Consumption of Antioxidants and Its Long-Term Effect on Dementia Risk

This study was conducted to assess the risk of dementia over the years in people and its association with the amount of antioxidants they take in through their diet. A total of 5,395 participants were followed up for an average of about 10 years and it was seen that 465 of them developed dementia. Notably, 365 of them were diagnosed with Alzheimer’s disease. High intake of vitamin E – a known antioxidant in the diet – was associated with a lower risk of dementia and related conditions.

Dementia and other age-related memory and cognitive disorders like Alzheimer’s disease are said to have a pathological basis in oxidative injury and oxidative stress. Some studies have thus speculated that agents that can fight oxidative injury, such as antioxidants, might therefore help in protecting against such degeneration of the brain.

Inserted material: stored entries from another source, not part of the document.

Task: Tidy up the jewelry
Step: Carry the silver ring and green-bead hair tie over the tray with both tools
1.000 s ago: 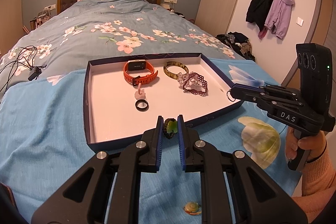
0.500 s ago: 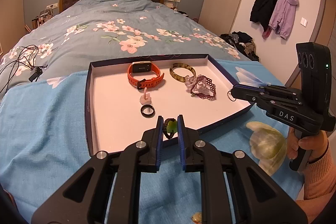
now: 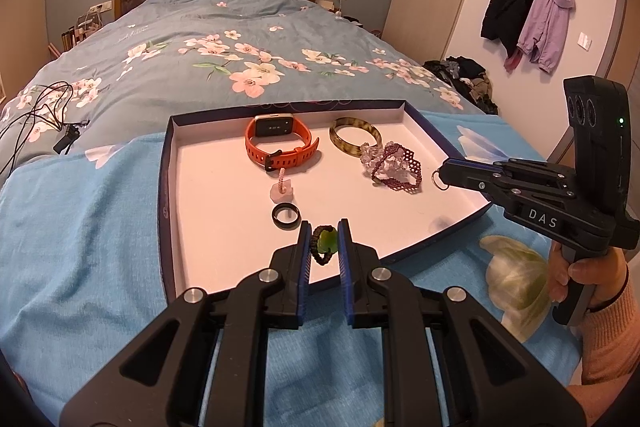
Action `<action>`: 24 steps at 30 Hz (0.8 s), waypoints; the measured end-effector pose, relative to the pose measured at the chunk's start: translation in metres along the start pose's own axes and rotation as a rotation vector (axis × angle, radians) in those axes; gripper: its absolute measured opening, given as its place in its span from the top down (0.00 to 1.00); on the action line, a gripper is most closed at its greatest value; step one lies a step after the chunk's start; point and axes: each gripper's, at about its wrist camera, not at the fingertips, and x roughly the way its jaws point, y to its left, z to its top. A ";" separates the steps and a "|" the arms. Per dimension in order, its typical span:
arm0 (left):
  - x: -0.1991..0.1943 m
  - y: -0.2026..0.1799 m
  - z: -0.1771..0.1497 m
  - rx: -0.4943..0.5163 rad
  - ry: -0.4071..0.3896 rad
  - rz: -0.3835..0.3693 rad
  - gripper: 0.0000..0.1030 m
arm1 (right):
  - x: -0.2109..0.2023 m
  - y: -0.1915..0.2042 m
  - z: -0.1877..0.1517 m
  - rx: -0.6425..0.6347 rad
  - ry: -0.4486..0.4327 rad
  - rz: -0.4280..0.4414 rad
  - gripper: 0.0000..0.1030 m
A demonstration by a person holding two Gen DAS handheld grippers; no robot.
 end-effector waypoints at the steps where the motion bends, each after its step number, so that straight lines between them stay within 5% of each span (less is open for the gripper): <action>1: 0.001 0.000 0.001 0.000 0.000 0.001 0.87 | 0.001 0.000 0.000 -0.001 0.002 0.000 0.97; 24: 0.030 0.007 0.011 -0.015 0.049 0.041 0.87 | 0.033 -0.006 0.008 -0.011 0.074 -0.043 0.97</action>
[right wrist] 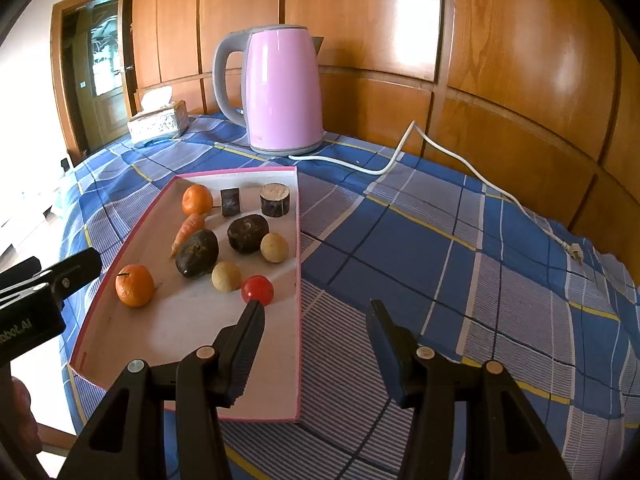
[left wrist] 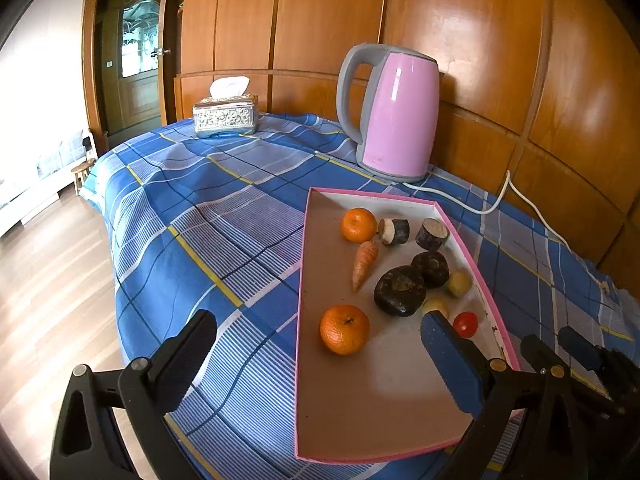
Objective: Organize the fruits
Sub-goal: 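Withdraw the right gripper from the tray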
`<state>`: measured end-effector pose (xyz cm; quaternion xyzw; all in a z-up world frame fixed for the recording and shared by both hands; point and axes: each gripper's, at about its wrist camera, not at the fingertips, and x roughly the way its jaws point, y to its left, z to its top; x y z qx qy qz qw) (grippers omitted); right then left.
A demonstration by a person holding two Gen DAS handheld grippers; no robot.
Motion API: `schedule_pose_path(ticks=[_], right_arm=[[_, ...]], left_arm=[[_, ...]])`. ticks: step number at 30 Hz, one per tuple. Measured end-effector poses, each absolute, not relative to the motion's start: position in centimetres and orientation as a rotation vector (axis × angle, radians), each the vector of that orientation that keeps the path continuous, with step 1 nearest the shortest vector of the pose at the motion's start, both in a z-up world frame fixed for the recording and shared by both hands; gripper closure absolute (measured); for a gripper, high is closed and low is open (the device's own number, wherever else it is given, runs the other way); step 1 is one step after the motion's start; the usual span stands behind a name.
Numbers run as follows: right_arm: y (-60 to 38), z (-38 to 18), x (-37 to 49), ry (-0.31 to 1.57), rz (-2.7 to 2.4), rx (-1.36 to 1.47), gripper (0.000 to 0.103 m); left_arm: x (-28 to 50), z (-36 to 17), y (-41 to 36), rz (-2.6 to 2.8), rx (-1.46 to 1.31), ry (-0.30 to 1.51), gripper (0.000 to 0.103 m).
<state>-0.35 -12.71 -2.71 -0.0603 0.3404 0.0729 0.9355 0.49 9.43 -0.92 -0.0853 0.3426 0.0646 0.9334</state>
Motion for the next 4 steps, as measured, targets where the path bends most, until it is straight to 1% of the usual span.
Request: schedule_pose_path(ticks=[4], right_arm=[[-12.79,-2.77,-0.37,0.698,0.146,-0.12,0.049]], left_arm=[[0.71,-1.06,9.42,0.114,-0.185,0.717,0.003]])
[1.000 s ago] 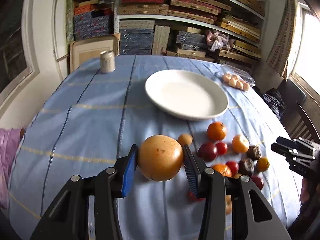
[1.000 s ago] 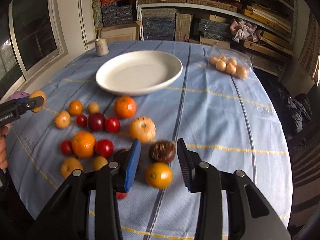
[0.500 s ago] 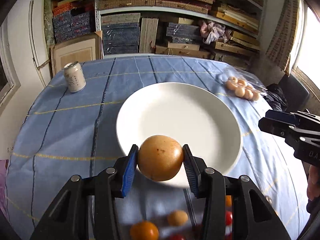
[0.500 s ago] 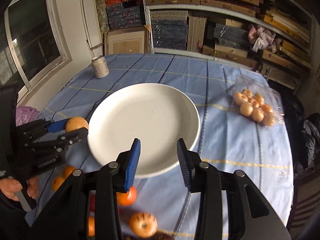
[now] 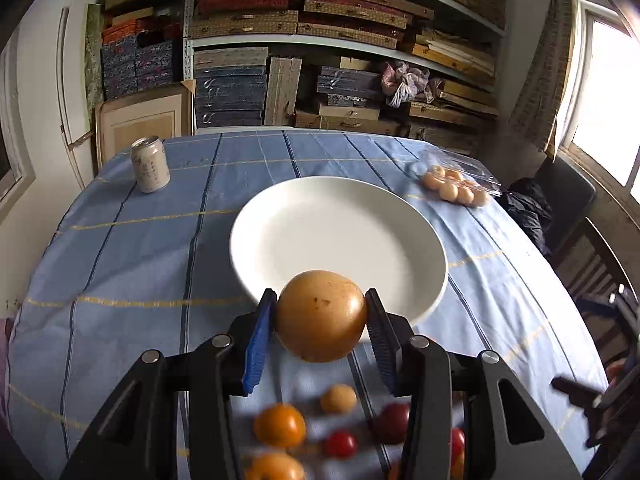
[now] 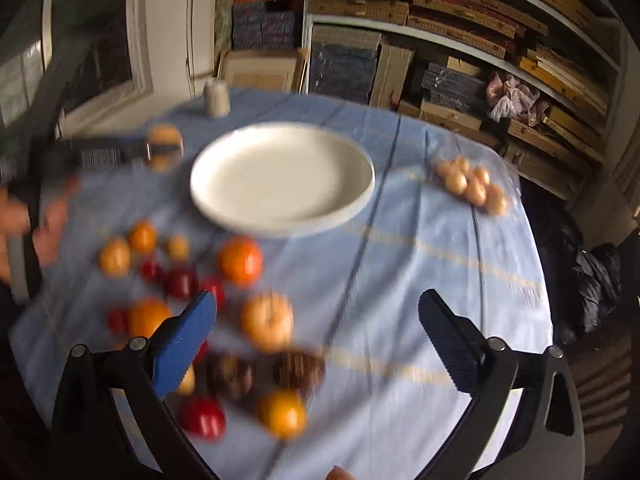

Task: Organize fruits
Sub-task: 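Lift and carry the grapefruit and yellow-orange fruit over the white plate with both grippers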

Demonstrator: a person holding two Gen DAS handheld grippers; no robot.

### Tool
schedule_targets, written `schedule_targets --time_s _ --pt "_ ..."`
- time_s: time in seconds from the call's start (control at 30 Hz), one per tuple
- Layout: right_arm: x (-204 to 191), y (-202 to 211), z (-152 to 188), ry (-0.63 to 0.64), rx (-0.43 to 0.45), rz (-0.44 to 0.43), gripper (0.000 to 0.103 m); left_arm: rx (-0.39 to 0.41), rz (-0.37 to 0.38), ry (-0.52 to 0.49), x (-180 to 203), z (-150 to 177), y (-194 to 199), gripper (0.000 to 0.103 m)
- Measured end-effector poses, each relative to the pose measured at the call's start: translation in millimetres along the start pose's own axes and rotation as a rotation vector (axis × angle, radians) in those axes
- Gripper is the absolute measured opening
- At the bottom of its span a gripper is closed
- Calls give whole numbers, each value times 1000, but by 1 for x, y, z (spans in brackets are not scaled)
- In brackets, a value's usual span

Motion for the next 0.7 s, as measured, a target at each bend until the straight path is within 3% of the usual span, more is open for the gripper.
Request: schedule_targets --time_s 0.03,0.1,0.2,0.3,0.33,0.37,0.4,0.7 --pt "-3 -1 20 25 -20 20 95 3 9 4 1 5 6 45" --pt "-7 -10 50 53 -67 42 66 14 9 15 0 16 19 45" --pt "-12 -23 72 12 -97 -17 65 19 10 22 -1 25 32 45" --pt "-14 -32 73 0 -101 -12 65 15 2 21 -3 31 40 45" --pt "-15 -35 73 -5 -106 -21 60 17 -3 17 -3 32 42 45" --pt "-16 -38 74 -9 -116 -30 44 19 -10 15 -4 34 44 45" --pt "-17 -40 77 -14 -133 -50 38 21 -12 14 -5 35 45 45" --pt "-12 -26 69 -30 -107 -66 37 16 -2 12 -1 36 41 45"
Point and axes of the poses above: each gripper's, at about its wrist camera, not at the fingertips, and y roughly against the way its jaws point, x to its right, z to its underside, the point moved 8 cm from there along -y, roughly the way its jaws point, and after that the axes turned 1 degree about -z, right-handed, at the moved point
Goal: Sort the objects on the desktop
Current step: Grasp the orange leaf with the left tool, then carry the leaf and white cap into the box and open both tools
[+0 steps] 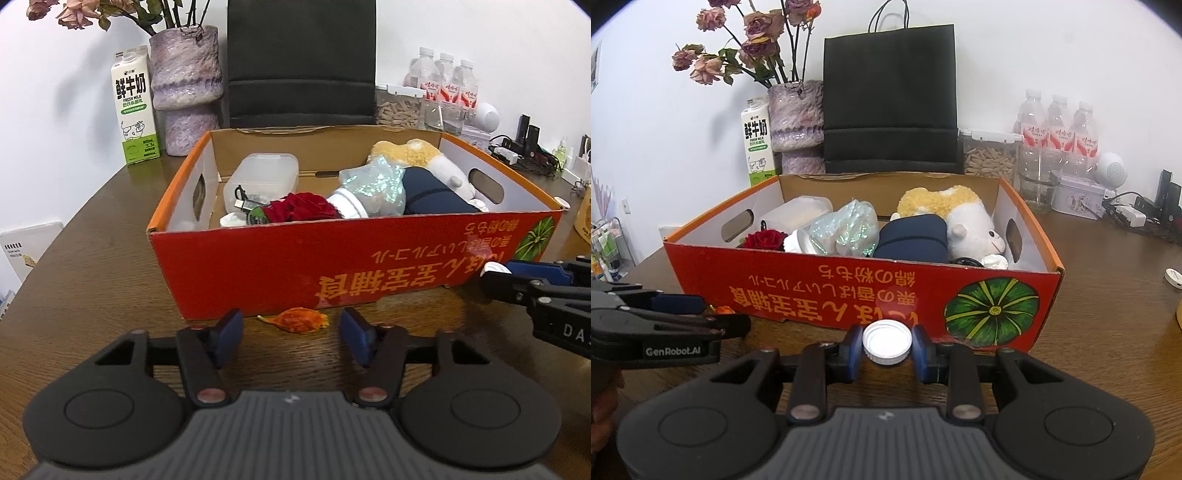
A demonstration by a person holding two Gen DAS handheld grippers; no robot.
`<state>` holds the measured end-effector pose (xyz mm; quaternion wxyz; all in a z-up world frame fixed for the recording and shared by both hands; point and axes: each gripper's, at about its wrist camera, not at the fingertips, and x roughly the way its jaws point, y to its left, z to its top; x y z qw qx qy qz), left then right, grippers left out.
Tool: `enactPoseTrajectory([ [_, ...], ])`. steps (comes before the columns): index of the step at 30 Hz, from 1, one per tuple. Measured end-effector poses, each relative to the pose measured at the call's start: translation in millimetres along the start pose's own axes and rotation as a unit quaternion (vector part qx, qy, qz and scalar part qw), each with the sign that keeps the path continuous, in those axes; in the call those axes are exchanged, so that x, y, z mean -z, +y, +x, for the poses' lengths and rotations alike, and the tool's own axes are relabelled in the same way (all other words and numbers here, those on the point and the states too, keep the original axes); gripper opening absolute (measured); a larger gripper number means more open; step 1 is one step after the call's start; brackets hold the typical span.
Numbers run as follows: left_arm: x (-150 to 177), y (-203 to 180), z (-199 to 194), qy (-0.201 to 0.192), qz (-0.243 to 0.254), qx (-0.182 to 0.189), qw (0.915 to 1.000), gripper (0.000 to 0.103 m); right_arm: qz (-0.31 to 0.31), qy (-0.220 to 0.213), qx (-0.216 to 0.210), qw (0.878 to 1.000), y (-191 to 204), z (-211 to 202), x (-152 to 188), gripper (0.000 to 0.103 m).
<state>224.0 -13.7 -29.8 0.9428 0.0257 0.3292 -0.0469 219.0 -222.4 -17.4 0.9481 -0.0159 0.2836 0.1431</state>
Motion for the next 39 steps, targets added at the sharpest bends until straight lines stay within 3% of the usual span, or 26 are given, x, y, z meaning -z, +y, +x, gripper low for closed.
enactPoseTrajectory([
  [3,0,-1,-1,-0.001,-0.003,0.002,1.0,0.042,0.0,-0.002,-0.001,1.0,0,-1,0,0.027],
  [13,1,-1,-5,-0.008,-0.011,0.006,0.9999,0.041,-0.004,-0.009,-0.003,1.0,3,-4,0,0.027],
  [24,3,-9,-48,-0.07,-0.02,0.018,0.9972,0.041,-0.006,-0.042,-0.016,0.999,8,-27,-1,0.027],
  [30,-24,-14,-83,-0.131,-0.015,0.042,0.9904,0.041,-0.022,-0.093,-0.026,0.995,14,-55,-21,0.027],
  [35,-59,-21,-98,-0.183,0.001,0.035,0.9825,0.041,-0.033,-0.133,-0.019,0.99,13,-65,-54,0.027],
  [39,-80,-26,-95,-0.201,0.002,0.027,0.9791,0.041,-0.03,-0.159,-0.012,0.987,10,-63,-78,0.027],
])
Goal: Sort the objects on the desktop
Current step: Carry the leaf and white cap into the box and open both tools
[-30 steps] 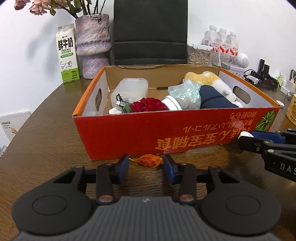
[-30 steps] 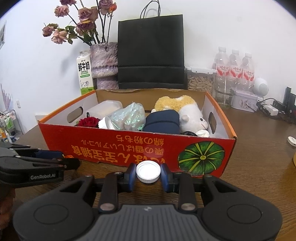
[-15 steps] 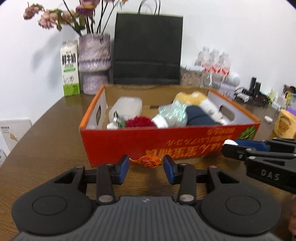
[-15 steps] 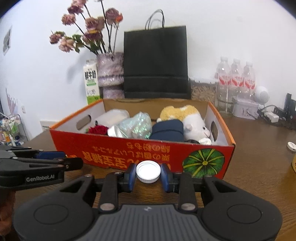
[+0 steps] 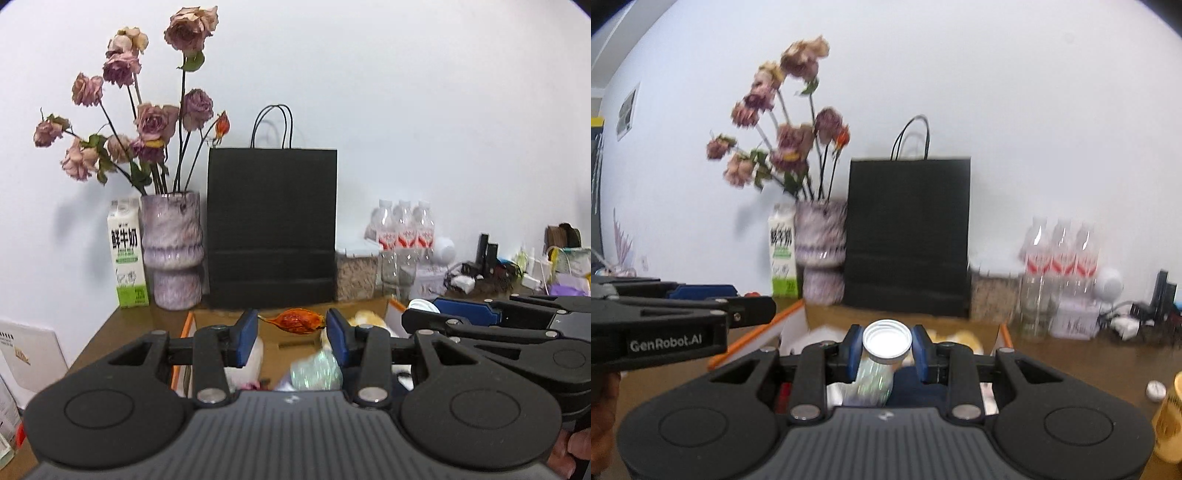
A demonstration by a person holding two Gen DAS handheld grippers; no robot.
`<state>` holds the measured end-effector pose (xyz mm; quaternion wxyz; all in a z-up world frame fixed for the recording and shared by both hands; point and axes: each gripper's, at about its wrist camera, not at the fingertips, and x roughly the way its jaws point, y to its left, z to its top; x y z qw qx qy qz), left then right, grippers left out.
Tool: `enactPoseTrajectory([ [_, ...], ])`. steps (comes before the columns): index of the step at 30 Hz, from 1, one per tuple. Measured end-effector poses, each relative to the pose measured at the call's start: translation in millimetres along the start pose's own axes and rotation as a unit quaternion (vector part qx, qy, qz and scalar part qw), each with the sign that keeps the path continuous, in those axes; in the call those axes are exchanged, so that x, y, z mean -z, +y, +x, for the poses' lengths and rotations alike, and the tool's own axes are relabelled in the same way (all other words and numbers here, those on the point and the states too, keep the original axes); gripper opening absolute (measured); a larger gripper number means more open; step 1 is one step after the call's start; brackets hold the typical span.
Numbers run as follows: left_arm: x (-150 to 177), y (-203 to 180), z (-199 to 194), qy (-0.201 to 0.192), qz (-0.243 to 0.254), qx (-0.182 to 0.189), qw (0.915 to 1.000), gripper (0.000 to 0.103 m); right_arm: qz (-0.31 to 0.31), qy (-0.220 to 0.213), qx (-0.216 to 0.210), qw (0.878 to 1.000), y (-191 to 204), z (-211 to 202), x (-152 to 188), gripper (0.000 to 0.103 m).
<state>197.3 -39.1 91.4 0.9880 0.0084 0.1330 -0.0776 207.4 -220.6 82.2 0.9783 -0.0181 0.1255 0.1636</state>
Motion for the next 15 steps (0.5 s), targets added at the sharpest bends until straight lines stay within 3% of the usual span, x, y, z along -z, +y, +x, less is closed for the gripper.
enactPoseTrajectory([
  [9,0,6,51,0.005,-0.013,-0.022,0.9997,0.041,0.019,0.001,0.008,1.0,-16,48,-10,0.027],
  [15,23,14,87,0.054,-0.014,-0.031,0.998,0.041,0.028,0.04,0.016,0.999,-27,77,9,0.027],
])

So far, Alzheimer’s disease studies on humans have shown no benefit of antioxidants in treating the condition. However, a few studies have shown the protective benefits of these agents in dementia when used over the years, before the onset of the condition. This study looked at a large population of people who were followed up for almost a decade to determine the protective effects of vitamins E, C, flavonoids, and beta carotene.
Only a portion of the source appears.